INFORMATION SHOWN:
---

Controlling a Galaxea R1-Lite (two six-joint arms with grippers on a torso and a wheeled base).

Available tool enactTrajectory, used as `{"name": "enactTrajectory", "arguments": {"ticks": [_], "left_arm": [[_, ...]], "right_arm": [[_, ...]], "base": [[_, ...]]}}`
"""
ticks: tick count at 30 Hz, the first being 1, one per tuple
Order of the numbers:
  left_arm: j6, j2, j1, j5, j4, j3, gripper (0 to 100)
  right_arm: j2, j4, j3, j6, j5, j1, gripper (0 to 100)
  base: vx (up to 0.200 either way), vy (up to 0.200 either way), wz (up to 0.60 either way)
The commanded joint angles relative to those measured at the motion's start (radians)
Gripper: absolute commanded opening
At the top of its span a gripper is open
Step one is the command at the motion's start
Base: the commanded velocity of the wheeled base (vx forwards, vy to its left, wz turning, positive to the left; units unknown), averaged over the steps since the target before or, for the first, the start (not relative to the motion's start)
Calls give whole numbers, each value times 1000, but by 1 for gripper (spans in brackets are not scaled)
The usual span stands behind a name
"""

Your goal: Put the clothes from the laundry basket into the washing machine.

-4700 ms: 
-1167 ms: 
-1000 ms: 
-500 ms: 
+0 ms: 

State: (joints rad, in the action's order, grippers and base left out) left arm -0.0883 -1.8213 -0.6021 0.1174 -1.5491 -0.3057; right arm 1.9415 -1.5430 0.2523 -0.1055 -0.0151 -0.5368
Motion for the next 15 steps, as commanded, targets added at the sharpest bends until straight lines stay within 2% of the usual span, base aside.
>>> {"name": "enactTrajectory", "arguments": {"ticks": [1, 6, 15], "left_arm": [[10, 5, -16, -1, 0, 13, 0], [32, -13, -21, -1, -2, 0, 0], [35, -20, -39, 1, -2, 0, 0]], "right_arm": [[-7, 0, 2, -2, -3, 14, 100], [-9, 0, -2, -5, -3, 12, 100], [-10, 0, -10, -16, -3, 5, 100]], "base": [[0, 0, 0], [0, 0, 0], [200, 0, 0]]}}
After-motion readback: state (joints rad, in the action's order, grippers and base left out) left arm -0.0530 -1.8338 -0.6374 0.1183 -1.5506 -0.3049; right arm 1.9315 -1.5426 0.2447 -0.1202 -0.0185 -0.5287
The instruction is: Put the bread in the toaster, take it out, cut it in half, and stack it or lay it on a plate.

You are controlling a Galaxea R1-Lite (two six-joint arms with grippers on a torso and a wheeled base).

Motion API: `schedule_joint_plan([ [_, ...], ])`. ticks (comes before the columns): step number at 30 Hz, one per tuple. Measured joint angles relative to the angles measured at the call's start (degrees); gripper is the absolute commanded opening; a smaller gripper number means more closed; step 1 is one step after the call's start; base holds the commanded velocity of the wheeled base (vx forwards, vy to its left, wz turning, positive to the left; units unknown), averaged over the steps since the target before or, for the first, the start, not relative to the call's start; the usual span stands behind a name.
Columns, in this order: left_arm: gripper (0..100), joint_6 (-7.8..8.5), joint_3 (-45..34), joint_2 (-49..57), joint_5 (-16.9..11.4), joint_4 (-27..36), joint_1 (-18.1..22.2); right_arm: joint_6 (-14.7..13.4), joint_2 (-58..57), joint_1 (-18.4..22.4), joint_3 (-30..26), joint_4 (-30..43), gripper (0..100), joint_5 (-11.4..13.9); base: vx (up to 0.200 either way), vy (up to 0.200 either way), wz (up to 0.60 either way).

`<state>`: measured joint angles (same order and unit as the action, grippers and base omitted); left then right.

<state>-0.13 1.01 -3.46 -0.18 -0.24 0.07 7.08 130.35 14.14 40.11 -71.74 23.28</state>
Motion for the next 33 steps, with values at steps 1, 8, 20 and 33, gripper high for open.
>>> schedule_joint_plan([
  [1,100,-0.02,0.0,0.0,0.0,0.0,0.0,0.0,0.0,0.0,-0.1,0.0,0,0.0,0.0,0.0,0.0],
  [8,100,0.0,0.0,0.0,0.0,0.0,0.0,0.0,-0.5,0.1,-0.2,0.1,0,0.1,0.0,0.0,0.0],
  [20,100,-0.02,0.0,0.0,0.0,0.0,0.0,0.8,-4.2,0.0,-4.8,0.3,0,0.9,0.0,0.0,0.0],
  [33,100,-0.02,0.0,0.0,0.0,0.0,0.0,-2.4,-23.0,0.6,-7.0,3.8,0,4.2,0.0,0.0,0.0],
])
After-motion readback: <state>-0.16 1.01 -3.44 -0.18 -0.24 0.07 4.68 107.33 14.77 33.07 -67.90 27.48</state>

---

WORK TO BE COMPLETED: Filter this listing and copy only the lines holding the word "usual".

ANSWER SECTION:
The usual span stands behind a name
Motion for the next 15 steps, as commanded, targets added at the sharpest bends until straight lines stay within 2% of the usual span, base aside.
Motion API: `schedule_joint_plan([ [_, ...], ])`. ticks (comes before the columns): step number at 30 Hz, one per tuple. Measured joint angles relative to the angles measured at the call's start (degrees); gripper is the absolute commanded opening; a smaller gripper number means more closed; step 1 is one step after the call's start; base holds the commanded velocity of the wheeled base (vx forwards, vy to its left, wz turning, positive to the left; units unknown), averaged over the steps since the target before or, for the first, the start, not relative to the call's start; the usual span stands behind a name.

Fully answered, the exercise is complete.